The War of Eustrath is a turn-based tactical role-playing game developed and published by South Korean studio iQubi Inc. and released on June 4, 2010 for iOS, with an HD version being released on January 30, 2011.

It received mostly positive reception from critics, who praised its gameplay and story while criticizing its poor localization.

== Gameplay ==
Members of the player's team control giant mechs known as GEARs that can be leveled up and upgraded over the course of the game. Each GEAR is elementally aligned, which bestows upon them certain special abilities. The game's battles take place on an overhead grid, and are turn-based. Terrain also plays a role, with different types of terrain having different effects.

The GEAR pilots also have a "will" stat that determines their power and can rise and fall depending on whether the actions they make align with their personalities.

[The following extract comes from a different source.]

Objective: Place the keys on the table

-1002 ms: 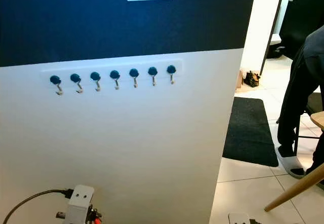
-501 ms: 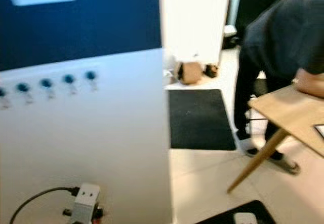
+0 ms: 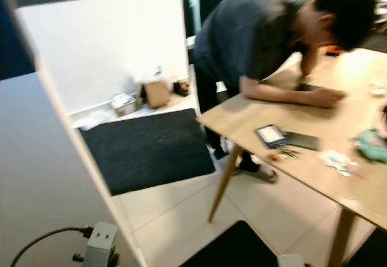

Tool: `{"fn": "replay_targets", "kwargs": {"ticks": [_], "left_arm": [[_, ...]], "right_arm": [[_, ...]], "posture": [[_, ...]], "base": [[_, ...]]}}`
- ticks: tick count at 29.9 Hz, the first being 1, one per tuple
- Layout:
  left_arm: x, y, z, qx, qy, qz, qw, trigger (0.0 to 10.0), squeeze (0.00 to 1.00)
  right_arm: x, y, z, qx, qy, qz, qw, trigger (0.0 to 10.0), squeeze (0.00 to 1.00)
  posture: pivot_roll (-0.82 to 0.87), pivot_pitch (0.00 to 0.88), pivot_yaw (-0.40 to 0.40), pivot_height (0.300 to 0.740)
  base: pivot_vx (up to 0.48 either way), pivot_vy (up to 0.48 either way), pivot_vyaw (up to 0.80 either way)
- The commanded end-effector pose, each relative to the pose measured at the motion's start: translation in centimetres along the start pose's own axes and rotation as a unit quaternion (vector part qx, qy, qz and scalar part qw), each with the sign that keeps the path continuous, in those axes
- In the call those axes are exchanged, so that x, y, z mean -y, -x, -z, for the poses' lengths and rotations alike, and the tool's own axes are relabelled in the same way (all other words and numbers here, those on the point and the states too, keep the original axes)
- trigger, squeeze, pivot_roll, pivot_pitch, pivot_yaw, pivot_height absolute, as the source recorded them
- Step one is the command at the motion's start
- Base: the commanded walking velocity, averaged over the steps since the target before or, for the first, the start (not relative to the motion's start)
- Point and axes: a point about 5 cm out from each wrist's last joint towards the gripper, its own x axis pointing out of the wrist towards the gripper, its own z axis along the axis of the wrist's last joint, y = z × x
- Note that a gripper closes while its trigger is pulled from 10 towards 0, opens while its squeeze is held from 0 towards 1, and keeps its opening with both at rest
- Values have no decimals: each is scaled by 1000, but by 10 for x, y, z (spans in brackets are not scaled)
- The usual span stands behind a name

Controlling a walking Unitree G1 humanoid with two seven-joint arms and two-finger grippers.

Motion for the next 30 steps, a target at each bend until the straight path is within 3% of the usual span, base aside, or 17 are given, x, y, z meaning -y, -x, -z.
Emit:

The game has over 50 campaign missions, some able to have multiple results depending on what the player does.

== Plot ==
The game takes place in a science fantasy setting, where two warring nations, Wefradian and Kradion, have gone to war over food shortages. The main character is Luke Bradferd, a Wefradian knight who pilots a giant robot called a GEAR. His GEAR becomes damaged and he is forced to stop in a small village, but it gets destroyed by enemy forces, and its inhabitants are kidnapped. He rescues a young woman named Tiana, and flees the town, meeting up with the rest of his military unit.

In the course of the game, Luke and his unit discover an evil conspiracy behind the war and end up having to save the world.

== Reception ==
The game's HD version received positive reception from critics, with an aggregate score of 83/100 on Metacritic.

Bryan Grosnick of RPGFan rated the original version of the game 82/100, calling the story clichéd and poorly localized but that it was still one of the best SRPGs on the iPhone and an "excellent value".

Jared Nelson of TouchArcade rated the HD version 80/100, calling the battles "excellent" and the story "compelling".

Will Wilson of Pocket Gamer rated the HD version 6/10, calling the game "tedious" and "plodding" despite its "interesting battle mechanics".

== Origin ==

The game is an enhanced remake of the game Battle of the Youstrass from 2001 created by Team Darkland. iQubi was founded by former members of Team Darkland, who wished to make another attempt at the game after Battle of the Youstrass sold poorly.

As of June 2021, The War of Eustrath is no longer available in the Apple App Store.